Measure Twice – Cut Once
Measure Twice – Cut Once
Salesforce Data Migration
I was recently asked, “How long should a simple data migration take from a legacy CRM system to Salesforce?” The answer is that there is no magic number that quantifies how long a data migration will take between systems (simple or complex). Not the ideal answer but it got me thinking. Even though a defined timetable for data migration is hard to nail down, there are some things that can be done to help ensure a successful data migration.

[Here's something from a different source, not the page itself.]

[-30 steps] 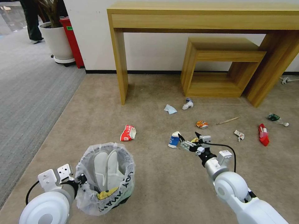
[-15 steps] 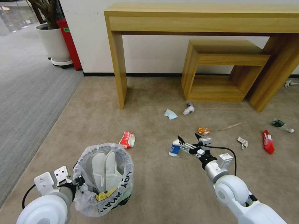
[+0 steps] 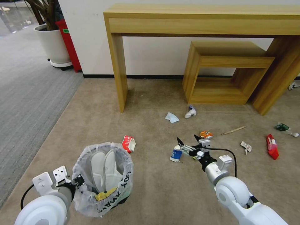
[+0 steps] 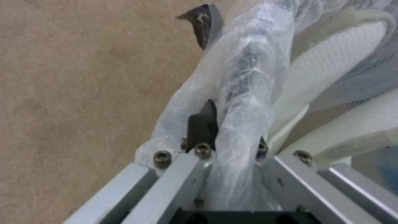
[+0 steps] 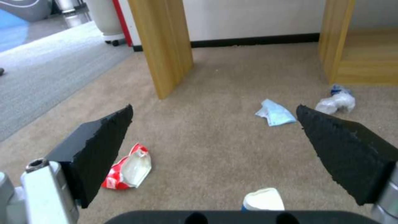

Let’s start with a few assumptions surrounding what we are dealing with when considering the question that prompted this post:
- Simple CRM System – In my experience a ‘simple’ CRM system consists of; Users, Accounts, Contacts, Opportunities, Tasks / Events /History
- The source CRM system leverages a relational database (SQL Server for example). If the backend database is not relational it is assumed that a third-party tool will be used to extract the source data. Depending on the source system and extraction tool used you may be able to stage the extracted data in a relational fashion upon data extract.
- The Salesforce API is available for inserting / updating / deleting data into Salesforce.
- The Salesforce org being migrated to is a newly implemented org
Now that the assumptions are put in place let’s move on to the framework of how a data migration effort should be approached:
HAVE THE BUSINESS PROCESS / NEEDS DEFINED BEFORE DATA WORK COMMENCES
Remember, data and supporting technology are meant to serve the business and not the other way around. Business alignment will directly impact data and how it is staged for migration. How? Here are some examples:
- Data Security: Which Salesforce users will own the records to be migrated? That decision affects how the role hierarchy is configured (maps the right owner to the right record).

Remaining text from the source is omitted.